Use the entries below to count the lines that hold the word "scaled"; answer with the number only.

Data records:

┌────────

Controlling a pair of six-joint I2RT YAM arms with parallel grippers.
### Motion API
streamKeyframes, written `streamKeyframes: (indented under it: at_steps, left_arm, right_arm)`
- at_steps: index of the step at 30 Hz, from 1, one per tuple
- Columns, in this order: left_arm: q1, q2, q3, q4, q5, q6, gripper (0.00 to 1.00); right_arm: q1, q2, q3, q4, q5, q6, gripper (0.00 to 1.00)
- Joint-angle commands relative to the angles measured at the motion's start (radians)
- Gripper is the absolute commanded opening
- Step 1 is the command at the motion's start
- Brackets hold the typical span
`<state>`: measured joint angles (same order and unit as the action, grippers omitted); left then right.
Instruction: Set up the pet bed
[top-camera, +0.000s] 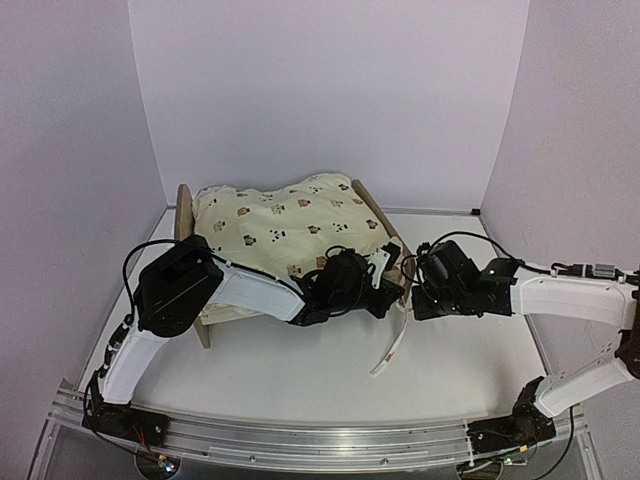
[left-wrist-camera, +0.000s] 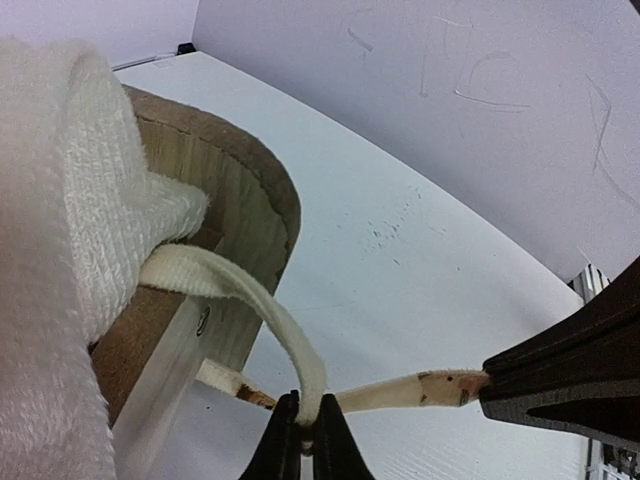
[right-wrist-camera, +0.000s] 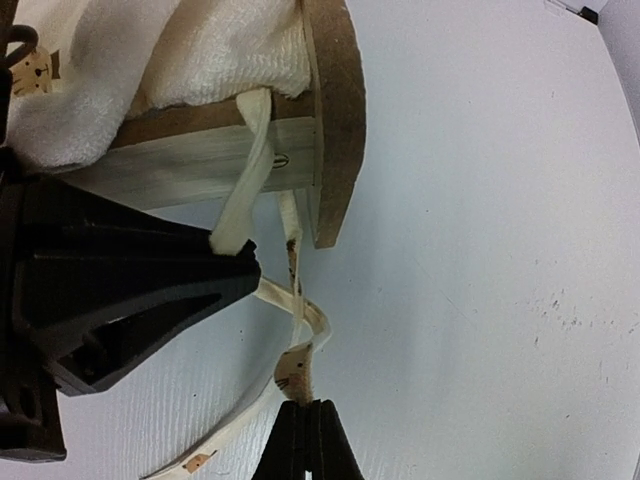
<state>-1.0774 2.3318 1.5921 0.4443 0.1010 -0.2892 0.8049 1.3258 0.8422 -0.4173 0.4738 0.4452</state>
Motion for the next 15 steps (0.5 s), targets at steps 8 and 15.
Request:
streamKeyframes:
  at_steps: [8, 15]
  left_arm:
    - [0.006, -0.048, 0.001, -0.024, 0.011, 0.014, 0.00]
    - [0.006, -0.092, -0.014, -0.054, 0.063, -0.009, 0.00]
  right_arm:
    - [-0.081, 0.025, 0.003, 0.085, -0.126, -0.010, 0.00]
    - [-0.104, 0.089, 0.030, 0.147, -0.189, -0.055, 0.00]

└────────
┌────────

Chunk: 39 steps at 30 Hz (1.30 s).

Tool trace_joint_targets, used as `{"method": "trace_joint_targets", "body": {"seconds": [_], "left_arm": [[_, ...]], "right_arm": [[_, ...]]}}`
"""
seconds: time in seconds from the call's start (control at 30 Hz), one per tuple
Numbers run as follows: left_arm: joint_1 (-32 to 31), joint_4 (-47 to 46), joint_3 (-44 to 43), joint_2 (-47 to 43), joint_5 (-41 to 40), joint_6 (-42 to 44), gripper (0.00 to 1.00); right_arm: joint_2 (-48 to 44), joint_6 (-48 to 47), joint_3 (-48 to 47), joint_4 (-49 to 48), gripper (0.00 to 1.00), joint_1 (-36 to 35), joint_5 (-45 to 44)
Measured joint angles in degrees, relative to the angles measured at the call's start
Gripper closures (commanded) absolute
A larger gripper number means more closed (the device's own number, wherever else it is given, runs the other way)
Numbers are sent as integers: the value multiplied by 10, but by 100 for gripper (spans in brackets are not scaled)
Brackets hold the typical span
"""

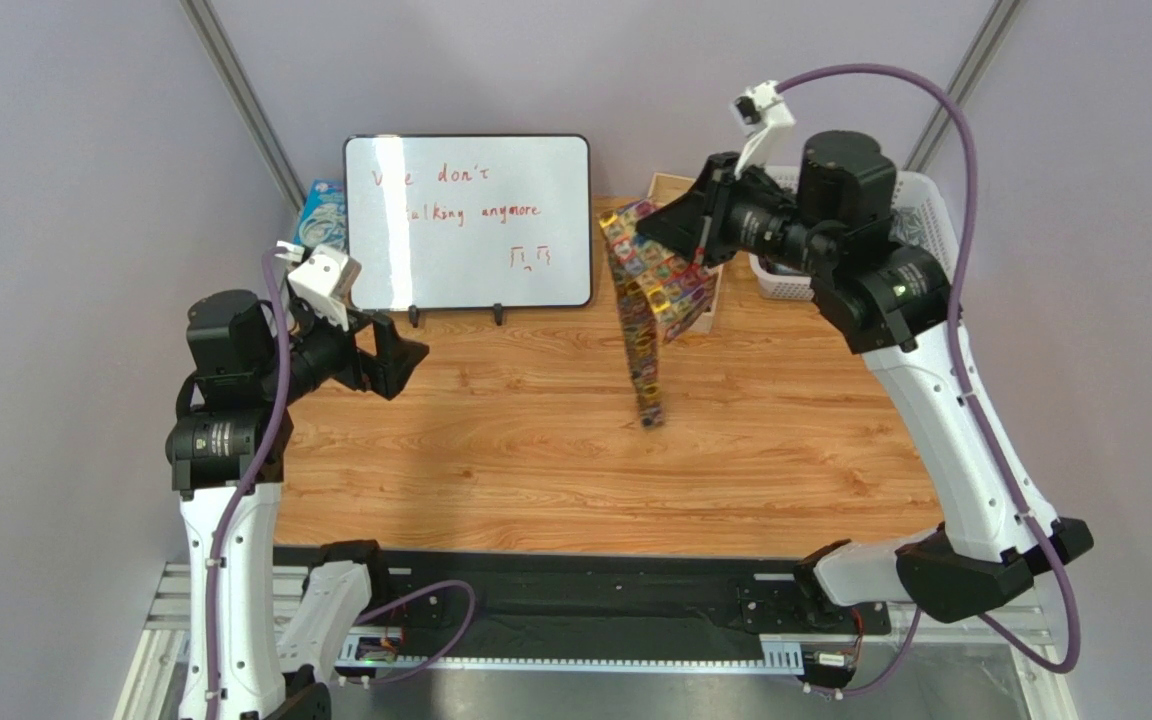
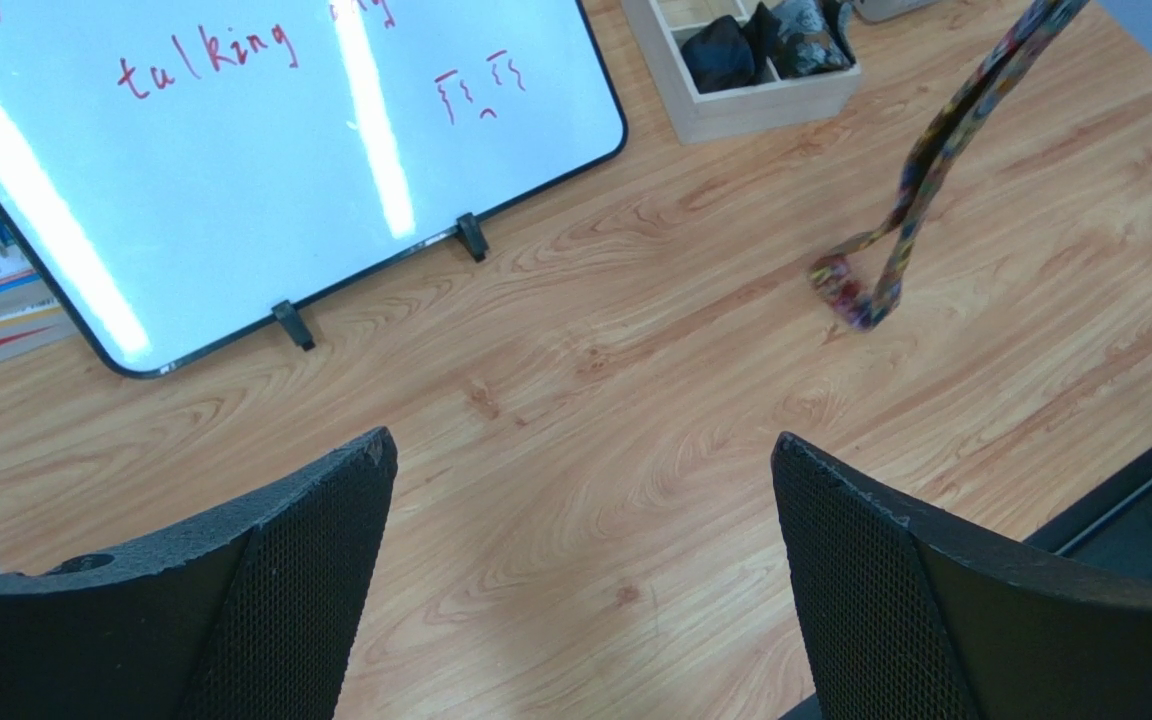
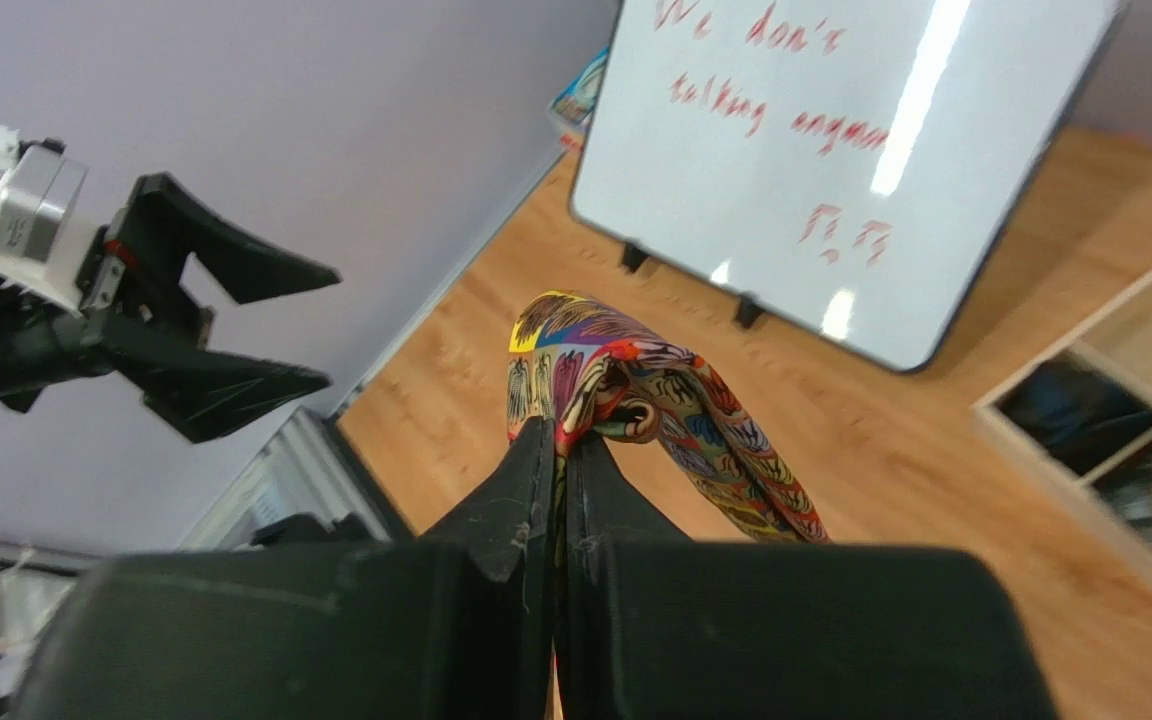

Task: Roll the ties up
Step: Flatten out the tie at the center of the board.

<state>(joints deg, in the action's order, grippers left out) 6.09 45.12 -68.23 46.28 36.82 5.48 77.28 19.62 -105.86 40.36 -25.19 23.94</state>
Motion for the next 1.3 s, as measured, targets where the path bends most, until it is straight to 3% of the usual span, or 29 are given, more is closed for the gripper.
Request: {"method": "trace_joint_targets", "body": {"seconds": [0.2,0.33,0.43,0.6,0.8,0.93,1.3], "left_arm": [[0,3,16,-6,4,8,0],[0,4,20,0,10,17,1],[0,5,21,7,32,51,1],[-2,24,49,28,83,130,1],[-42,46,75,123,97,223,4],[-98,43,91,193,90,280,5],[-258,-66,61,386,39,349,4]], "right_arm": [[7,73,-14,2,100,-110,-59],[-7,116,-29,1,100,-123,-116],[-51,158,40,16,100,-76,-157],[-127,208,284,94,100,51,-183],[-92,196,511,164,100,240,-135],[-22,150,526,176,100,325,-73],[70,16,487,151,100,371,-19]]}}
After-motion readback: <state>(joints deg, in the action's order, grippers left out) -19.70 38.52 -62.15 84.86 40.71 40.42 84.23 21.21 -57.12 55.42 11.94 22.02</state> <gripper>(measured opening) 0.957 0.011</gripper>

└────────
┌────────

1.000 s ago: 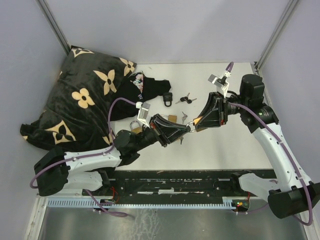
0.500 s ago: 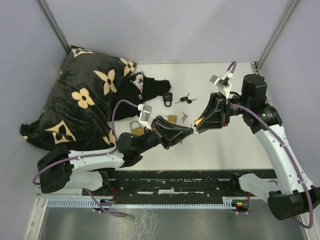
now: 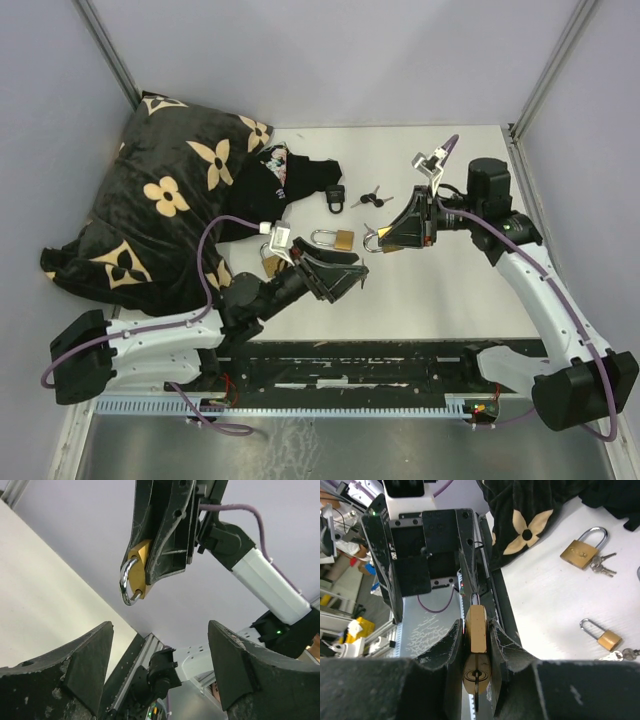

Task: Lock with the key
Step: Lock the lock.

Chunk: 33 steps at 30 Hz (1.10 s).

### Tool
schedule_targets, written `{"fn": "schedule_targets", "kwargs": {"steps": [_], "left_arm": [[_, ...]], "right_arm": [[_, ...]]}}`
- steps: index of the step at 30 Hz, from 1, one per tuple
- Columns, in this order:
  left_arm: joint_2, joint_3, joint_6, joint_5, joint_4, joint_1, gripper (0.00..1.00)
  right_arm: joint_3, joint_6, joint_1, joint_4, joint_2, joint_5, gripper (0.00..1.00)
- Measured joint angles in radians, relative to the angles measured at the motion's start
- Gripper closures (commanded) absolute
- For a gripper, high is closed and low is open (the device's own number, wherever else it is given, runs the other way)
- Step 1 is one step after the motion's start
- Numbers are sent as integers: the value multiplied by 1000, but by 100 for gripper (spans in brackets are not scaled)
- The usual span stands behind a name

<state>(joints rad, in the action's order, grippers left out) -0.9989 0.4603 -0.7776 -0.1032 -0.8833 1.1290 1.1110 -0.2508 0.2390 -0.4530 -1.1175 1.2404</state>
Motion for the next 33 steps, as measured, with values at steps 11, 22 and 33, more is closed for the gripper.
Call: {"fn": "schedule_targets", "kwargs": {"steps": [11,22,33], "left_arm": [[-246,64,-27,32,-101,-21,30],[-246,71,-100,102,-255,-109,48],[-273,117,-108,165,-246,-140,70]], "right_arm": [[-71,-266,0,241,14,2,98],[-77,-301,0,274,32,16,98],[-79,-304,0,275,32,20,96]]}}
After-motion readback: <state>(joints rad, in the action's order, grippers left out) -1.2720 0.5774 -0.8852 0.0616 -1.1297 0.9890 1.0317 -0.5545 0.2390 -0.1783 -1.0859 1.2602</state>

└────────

# COMPLETED EXERCISE
2